Richard and Catherine Schwochert both died in 2018 — just two months apart — and were buried together at Burlington’s St. Charles Cemetery near their son David’s final resting place.

Gravesite for David Schwochert alongside those of his parents Richard and Catherine

Killed as a teenager in 1973, David Schwochert is buried in Burlington alongside his parents, Richard and Catherine Schwochert, who both died in 2018 without ever seeing their son’s murder solved.

The Racine County Sheriff’s Office is declining to discuss the Schwochert case or to release public records, citing the fact that even 50 years later, the killing remains the subject of an open investigation.

Lt. Michael Luell, public information officer for the Sheriff’s Office, said evidence has been re-submitted to a state crime laboratory. But he would not divulge the nature of the evidence or any test results.

Officials at the state crime lab also declined to comment.

Schwochert’s remaining family members created a Facebook page and have appealed to the public for help closing the books on their family’s unsolved tragedy.

Doug Schwochert, who owns an auto-repair shop in Burlington, said the pain of losing his brother has long since faded. But knowing that the murder remains unsolved leaves the family with a sense of incompleteness in their own life stories.

“We just want to know that, yeah, it’s over,” he said.

David Schwochert with his five siblings pose for a picture in 1971

A family photo from 1971 shows David Schwochert, second from right, posing with his siblings, youngest to oldest, from left, Terri, Jean, Cindy, Doug, David and Debbie.

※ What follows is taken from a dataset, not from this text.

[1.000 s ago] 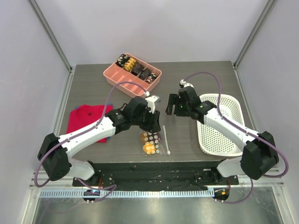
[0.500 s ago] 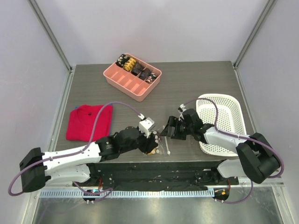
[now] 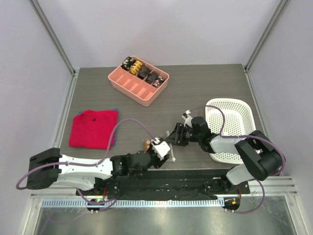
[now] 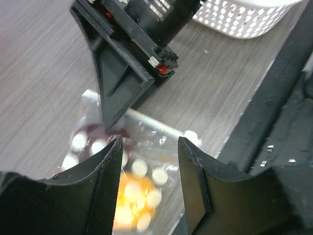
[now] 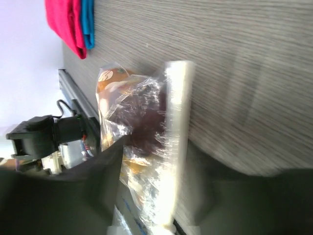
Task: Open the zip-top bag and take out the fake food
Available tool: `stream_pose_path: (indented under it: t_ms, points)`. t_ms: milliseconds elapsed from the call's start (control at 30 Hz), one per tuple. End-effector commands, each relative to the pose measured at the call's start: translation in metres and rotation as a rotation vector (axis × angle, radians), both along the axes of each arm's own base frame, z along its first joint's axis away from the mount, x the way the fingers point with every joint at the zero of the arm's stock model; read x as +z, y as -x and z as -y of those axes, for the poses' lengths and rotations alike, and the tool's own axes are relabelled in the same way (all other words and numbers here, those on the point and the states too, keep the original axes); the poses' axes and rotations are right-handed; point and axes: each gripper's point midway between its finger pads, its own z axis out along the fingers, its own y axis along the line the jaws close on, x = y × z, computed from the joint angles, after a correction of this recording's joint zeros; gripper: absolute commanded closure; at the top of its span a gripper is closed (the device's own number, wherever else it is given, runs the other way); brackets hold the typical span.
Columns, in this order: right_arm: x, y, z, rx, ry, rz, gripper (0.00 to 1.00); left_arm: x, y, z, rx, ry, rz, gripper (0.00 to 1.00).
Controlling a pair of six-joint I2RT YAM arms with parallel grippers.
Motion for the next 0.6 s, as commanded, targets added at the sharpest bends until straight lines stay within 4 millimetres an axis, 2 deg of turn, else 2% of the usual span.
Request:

Some of David Schwochert’s other siblings chose to share their thoughts via email.

Terri Nowicki, the youngest of the six children, recalled staring into her brother’s casket and wondering, at age 7, why he was not moving or opening his eyes.

Nowicki often wonders how her family might be different if David had lived.

“Our family wishes closure,” she wrote, “for the heinous act of my brother’s murder.”

Debbie Regner, the oldest of the children, wrote that many people in Burlington remember the Schwochert homicide, which is an indication, she said, of how deeply the community was touched by the loss.

“Our family is not the only ones whose lives were changed,” Regner wrote. “Our safe little city of Burlington would be forever changed, too.”